> [ABOUT THIS EXERCISE]
Write the data below out again, unchanged.

> [DATA SECTION]
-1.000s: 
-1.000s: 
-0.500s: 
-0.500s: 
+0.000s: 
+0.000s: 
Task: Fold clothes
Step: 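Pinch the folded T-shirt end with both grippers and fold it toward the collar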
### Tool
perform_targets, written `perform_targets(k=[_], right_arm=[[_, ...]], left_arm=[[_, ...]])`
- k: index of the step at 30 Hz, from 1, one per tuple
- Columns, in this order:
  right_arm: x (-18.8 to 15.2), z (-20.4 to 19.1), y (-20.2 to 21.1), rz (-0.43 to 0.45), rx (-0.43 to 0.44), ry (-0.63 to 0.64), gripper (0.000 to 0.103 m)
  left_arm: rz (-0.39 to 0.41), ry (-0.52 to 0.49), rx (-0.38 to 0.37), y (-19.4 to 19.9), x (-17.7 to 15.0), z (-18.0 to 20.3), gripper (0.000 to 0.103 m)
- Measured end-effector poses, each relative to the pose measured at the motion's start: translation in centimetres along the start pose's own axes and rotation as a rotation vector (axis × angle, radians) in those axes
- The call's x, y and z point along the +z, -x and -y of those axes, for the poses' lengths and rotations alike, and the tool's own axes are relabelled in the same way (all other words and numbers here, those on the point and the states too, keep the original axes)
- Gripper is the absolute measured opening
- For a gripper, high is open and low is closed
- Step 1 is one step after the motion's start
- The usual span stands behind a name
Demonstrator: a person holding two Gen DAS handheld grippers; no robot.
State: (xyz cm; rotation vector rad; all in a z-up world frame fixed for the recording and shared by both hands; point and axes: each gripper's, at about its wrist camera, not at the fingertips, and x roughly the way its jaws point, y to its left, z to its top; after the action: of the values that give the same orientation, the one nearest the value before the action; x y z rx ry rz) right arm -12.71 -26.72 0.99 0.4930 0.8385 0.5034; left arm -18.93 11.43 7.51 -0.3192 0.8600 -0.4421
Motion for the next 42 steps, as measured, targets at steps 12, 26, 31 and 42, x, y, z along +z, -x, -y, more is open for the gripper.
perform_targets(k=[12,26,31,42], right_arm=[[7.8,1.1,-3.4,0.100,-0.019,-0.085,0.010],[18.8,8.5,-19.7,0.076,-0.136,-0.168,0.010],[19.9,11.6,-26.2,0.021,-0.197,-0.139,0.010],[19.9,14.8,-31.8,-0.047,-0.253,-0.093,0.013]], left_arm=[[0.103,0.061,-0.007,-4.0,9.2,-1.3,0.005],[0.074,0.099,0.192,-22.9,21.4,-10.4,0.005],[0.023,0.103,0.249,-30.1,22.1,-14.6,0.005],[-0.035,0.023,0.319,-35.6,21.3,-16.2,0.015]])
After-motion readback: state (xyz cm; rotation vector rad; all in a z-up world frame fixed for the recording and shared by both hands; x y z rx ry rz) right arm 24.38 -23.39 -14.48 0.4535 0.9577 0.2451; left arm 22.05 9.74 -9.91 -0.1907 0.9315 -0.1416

> [TASK ANSWER]
-1.000s: 
-1.000s: 
-0.500s: 
-0.500s: 
+0.000s: 
+0.000s: 
Task: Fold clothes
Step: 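Pinch the folded T-shirt end with both grippers and fold it toward the collar
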### Tool
perform_targets, written `perform_targets(k=[_], right_arm=[[_, ...]], left_arm=[[_, ...]])`
- k: index of the step at 30 Hz, from 1, one per tuple
- Columns, in this order:
  right_arm: x (-18.8 to 15.2), z (-20.4 to 19.1), y (-20.2 to 21.1), rz (-0.43 to 0.45), rx (-0.43 to 0.44), ry (-0.63 to 0.64), gripper (0.000 to 0.103 m)
  left_arm: rz (-0.39 to 0.41), ry (-0.52 to 0.49), rx (-0.38 to 0.37), y (-19.4 to 19.9), x (-17.7 to 15.0), z (-18.0 to 20.3), gripper (0.000 to 0.103 m)
- Measured end-effector poses, each relative to the pose measured at the motion's start: translation in centimetres along the start pose's own axes and rotation as a rotation vector (axis × angle, radians) in those axes
- The call's x, y and z point along the +z, -x and -y of those axes, for the poses' lengths and rotations alike, and the tool's own axes are relabelled in the same way (all other words and numbers here, those on the point and the states too, keep the original axes)
- Gripper is the absolute measured opening
- For a gripper, high is open and low is closed
- Step 1 is one step after the motion's start
- The usual span stands behind a name
Demonstrator: a person holding two Gen DAS handheld grippers; no robot.
State: (xyz cm; rotation vector rad; all in a z-up world frame fixed for the recording and shared by both hands; point and axes: each gripper's, at about its wrist camera, not at the fingertips, and x roughly the way its jaws point, y to its left, z to its top; after the action: of the values that give the same orientation, the one nearest the value before the action; x y z rx ry rz) right arm -12.71 -26.72 0.99 0.4930 0.8385 0.5034; left arm -18.93 11.43 7.51 -0.3192 0.8600 -0.4421
Motion for the next 42 steps, as measured, targets at steps 12, 26, 31 and 42, x, y, z along +z, -x, -y, more is open for the gripper.
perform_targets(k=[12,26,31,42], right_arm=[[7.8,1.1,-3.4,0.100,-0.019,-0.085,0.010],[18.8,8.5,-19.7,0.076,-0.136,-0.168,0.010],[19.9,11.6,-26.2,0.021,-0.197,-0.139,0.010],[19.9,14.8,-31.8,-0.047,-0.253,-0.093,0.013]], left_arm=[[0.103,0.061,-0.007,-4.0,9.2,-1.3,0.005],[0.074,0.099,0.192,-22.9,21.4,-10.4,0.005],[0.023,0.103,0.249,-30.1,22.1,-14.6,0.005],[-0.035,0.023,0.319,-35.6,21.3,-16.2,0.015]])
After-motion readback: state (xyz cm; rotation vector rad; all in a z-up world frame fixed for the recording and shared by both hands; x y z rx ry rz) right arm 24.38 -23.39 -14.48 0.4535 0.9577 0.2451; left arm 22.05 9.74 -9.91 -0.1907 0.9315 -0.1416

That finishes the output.